From the data below, set down exactly the lines between the one holding "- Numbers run" and the one holding "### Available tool", inclusive, and no others.
::: Available records
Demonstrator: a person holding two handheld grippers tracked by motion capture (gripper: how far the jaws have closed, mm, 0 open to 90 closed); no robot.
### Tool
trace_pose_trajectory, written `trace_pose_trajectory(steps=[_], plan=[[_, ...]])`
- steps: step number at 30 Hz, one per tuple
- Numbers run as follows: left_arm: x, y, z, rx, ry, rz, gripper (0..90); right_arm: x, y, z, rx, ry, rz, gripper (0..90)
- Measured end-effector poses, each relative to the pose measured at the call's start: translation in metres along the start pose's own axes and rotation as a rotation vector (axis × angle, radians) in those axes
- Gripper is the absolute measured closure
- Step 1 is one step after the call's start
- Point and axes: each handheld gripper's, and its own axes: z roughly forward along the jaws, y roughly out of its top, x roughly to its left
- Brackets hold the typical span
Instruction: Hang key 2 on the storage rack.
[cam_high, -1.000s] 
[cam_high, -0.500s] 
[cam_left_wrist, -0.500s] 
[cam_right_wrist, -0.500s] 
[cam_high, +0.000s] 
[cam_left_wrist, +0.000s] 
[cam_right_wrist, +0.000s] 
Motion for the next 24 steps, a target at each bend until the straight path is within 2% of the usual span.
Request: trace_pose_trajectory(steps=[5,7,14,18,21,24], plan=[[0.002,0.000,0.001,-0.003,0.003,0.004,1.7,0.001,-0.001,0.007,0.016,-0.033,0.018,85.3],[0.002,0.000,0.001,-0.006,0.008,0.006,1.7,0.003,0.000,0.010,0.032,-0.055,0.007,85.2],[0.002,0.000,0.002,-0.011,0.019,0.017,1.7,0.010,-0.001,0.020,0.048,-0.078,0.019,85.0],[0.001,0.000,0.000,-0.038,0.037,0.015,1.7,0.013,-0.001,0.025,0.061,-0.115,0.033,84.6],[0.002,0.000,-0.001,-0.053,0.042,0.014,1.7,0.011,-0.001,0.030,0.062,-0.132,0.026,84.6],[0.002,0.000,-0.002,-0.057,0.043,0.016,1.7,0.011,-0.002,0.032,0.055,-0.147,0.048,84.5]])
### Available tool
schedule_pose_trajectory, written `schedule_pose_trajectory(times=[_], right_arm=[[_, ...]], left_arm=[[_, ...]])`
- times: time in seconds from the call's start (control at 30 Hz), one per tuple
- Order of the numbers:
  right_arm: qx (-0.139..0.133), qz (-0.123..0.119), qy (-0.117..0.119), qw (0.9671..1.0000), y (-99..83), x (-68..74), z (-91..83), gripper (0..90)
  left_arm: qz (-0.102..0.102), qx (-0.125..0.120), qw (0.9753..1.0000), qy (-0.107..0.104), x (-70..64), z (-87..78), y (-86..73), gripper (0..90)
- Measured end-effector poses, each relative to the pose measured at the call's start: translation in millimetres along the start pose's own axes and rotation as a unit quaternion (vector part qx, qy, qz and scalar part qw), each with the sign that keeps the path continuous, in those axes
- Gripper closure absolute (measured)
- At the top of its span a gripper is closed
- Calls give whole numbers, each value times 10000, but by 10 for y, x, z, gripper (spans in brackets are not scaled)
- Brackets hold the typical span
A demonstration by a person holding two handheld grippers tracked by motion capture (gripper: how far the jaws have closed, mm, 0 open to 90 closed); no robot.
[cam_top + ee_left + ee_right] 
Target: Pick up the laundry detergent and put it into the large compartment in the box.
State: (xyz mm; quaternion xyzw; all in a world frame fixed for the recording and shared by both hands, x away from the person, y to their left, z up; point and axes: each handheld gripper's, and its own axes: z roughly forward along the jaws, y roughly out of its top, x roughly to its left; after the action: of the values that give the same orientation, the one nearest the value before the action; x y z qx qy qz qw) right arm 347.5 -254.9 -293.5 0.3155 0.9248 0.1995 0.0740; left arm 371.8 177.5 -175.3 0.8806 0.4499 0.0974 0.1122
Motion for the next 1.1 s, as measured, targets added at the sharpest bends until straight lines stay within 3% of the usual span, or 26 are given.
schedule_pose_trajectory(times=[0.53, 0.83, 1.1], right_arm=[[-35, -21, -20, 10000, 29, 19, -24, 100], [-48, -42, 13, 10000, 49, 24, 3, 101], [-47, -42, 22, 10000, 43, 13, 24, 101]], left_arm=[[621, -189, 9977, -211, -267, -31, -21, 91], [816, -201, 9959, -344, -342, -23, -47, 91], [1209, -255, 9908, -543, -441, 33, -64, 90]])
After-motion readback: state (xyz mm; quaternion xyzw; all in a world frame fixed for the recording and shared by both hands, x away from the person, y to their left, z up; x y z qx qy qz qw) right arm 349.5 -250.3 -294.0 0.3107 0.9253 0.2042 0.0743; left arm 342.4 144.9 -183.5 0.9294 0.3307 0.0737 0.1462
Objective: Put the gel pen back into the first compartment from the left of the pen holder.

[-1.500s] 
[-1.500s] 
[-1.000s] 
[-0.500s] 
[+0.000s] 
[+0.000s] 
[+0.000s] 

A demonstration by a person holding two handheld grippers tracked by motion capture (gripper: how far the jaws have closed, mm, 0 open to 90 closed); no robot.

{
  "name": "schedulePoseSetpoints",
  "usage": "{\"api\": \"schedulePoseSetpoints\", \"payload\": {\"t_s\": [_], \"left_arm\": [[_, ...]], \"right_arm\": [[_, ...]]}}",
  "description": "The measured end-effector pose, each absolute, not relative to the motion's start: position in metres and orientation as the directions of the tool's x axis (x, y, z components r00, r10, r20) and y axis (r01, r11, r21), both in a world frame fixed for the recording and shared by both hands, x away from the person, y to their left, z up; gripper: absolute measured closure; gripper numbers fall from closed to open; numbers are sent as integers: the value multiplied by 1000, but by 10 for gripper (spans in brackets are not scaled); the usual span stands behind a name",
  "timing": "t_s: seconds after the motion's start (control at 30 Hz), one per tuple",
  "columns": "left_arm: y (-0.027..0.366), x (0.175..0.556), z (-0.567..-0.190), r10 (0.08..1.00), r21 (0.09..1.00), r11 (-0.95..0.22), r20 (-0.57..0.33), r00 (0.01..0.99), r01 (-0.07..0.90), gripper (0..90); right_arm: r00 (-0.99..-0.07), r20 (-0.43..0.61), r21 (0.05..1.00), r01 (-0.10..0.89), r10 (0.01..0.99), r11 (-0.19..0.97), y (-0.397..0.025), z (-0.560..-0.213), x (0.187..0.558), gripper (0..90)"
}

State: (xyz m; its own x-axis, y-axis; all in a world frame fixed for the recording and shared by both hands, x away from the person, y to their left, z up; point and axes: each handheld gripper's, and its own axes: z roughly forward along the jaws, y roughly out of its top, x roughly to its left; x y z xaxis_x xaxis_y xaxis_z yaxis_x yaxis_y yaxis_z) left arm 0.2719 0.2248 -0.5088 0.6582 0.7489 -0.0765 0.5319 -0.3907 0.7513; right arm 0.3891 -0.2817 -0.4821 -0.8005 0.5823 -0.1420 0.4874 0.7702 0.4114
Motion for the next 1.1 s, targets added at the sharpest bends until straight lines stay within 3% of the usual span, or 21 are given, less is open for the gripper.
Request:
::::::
▶ **Solution**:
- Numbers run as follows: left_arm: x, y, z, rx, ry, rz, gripper (0..90); right_arm: x, y, z, rx, ry, rz, gripper (0..90)
- Measured end-effector poses, each relative to the pose measured at the call's start: translation in metres along the start pose's own axes and rotation as a rotation vector (axis × angle, radians) in those axes
- Gripper is the absolute measured closure
- Step 1 is one step after the call's start
- Point and axes: each handheld gripper's, and its own axes: z roughly forward along the jaws, y roughly out of its top, x roughly to its left
- Brackets hold the typical span
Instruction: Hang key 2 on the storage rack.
[cam_high, -1.000s] 
[cam_high, -0.500s] 
[cam_left_wrist, -0.500s] 
[cam_right_wrist, -0.500s] 
[cam_high, +0.000s] 
[cam_left_wrist, +0.000s] 
[cam_right_wrist, +0.000s] 
Motion for the next 24 steps, a target at each bend until the straight path is within 2% of the usual span.
Request: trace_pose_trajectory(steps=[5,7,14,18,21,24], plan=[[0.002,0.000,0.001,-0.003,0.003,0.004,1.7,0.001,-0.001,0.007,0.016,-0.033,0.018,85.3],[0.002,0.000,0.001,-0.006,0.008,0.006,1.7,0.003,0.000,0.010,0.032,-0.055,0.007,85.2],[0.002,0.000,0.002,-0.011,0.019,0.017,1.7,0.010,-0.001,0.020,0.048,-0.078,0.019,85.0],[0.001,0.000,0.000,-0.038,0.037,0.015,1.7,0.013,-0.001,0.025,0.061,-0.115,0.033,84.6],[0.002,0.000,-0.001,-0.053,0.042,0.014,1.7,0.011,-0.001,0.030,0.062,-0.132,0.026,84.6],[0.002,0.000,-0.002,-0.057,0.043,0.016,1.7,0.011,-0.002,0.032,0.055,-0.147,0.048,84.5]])
### Available tool

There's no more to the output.